WORK TO COMPLETE:
Present each line of the entries below that holds the word "whole".

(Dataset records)
◆ ◆ ◆ ◆ ◆ ◆ ◆
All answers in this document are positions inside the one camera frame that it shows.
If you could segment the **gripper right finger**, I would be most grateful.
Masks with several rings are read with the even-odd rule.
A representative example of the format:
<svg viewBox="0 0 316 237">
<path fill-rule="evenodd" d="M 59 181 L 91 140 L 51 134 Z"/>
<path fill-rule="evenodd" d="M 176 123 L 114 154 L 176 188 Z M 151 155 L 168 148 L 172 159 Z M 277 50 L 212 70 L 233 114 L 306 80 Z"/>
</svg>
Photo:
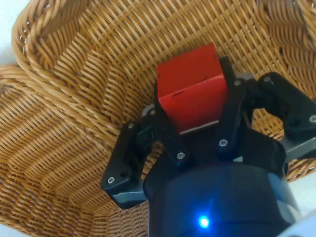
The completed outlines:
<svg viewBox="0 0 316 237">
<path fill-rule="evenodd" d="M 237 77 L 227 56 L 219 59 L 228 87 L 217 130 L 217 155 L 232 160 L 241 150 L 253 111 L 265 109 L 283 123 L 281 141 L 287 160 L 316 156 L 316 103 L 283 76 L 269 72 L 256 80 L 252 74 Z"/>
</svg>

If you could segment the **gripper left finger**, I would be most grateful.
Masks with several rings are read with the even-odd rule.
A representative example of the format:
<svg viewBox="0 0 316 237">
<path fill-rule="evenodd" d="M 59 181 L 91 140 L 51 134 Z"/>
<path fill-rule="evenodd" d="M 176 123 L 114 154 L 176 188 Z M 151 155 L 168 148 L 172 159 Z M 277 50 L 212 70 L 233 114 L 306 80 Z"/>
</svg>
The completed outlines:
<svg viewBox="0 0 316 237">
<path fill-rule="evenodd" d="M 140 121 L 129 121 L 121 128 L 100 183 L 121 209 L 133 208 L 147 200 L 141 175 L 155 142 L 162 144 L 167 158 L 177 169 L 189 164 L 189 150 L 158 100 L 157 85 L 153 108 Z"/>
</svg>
◆ ◆ ◆ ◆ ◆ ◆ ◆
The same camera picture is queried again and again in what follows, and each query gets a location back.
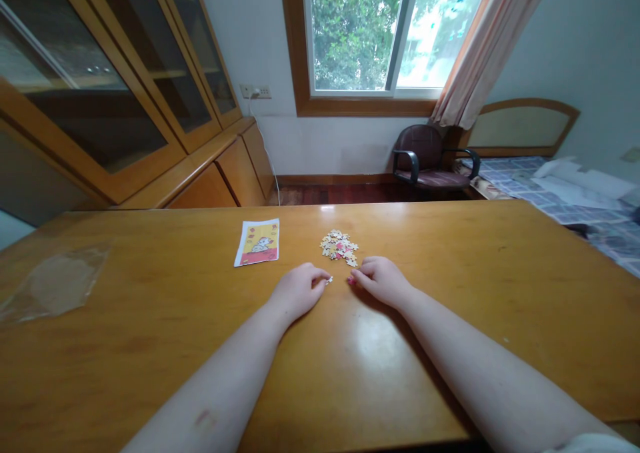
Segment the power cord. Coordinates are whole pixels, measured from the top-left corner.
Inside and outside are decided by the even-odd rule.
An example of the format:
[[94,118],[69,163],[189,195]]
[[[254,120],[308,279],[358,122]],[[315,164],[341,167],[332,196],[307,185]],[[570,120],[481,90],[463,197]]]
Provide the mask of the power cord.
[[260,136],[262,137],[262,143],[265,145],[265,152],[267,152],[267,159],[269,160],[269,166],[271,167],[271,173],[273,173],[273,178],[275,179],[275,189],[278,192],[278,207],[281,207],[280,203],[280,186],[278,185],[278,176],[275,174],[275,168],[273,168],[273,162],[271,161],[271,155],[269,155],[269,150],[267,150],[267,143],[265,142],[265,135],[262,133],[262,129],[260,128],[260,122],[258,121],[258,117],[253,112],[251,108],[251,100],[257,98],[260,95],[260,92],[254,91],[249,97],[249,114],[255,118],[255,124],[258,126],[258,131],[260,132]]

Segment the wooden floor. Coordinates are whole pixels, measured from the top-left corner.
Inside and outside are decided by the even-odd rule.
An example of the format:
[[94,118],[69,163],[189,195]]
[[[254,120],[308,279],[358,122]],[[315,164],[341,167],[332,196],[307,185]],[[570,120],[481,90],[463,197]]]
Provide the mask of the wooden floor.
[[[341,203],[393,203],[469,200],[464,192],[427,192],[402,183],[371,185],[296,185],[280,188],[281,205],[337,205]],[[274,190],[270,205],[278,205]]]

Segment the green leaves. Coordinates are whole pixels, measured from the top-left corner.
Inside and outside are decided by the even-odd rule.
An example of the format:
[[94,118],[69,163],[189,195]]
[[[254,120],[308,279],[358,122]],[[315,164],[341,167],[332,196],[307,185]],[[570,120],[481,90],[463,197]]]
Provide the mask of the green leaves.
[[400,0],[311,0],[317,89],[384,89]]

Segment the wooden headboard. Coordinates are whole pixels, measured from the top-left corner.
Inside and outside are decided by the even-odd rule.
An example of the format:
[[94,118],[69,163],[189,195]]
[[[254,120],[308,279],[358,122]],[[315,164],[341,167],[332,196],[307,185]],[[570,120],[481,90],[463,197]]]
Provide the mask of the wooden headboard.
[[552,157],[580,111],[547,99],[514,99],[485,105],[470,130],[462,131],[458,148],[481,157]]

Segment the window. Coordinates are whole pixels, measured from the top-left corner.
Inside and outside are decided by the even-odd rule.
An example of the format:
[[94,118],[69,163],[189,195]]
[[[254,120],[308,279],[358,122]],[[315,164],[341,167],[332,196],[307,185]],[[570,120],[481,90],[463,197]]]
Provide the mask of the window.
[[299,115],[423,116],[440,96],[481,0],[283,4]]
◆ ◆ ◆ ◆ ◆ ◆ ◆
RESULT OF THIS EXERCISE:
Segment the power cord. Coordinates are whole pixels, measured from the top-left corner.
Segment the wooden floor. Coordinates are whole pixels, measured from the top-left corner.
Segment the green leaves. Coordinates are whole pixels, measured from the top-left corner.
Segment the wooden headboard. Coordinates are whole pixels, measured from the top-left corner.
Segment the window. Coordinates are whole pixels, measured from the top-left corner.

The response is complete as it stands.